> [WHAT THE TASK ASKS] Once every line below with "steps" has been counted, state the total and nothing else.

(Beginning of PROVIDED MATERIAL)

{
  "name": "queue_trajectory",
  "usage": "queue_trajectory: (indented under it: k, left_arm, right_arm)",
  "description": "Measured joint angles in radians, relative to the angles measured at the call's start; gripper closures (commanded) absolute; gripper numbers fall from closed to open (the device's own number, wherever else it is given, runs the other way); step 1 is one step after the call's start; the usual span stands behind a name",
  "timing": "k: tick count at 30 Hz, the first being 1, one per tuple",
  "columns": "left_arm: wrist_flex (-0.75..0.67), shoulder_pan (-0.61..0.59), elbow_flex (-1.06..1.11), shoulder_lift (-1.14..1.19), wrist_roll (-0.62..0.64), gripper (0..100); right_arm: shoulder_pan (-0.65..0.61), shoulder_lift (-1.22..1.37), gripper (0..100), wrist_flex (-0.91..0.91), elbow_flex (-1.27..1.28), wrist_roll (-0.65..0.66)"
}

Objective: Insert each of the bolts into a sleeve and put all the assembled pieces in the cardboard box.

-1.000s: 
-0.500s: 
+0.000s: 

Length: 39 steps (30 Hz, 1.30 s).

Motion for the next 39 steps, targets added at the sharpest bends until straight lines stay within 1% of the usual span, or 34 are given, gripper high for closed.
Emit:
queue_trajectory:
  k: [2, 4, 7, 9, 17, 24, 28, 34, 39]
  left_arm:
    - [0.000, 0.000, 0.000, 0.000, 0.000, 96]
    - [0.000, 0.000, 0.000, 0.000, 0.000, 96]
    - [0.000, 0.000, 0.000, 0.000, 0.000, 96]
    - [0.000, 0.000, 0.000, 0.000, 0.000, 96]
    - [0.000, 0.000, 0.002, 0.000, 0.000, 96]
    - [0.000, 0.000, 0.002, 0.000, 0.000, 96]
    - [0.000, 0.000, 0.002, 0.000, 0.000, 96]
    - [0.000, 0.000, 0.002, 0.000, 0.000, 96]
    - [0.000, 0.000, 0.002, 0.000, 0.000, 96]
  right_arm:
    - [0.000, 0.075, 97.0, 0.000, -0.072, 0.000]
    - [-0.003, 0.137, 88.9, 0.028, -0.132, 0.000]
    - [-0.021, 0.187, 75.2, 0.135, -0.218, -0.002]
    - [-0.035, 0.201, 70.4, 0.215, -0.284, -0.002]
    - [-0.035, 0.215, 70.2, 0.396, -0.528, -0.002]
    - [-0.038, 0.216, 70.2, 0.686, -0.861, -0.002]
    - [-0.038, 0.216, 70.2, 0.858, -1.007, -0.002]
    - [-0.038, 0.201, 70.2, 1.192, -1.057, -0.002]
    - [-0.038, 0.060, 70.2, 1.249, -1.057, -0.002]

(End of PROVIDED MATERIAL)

> [WRITTEN RESPONSE] 2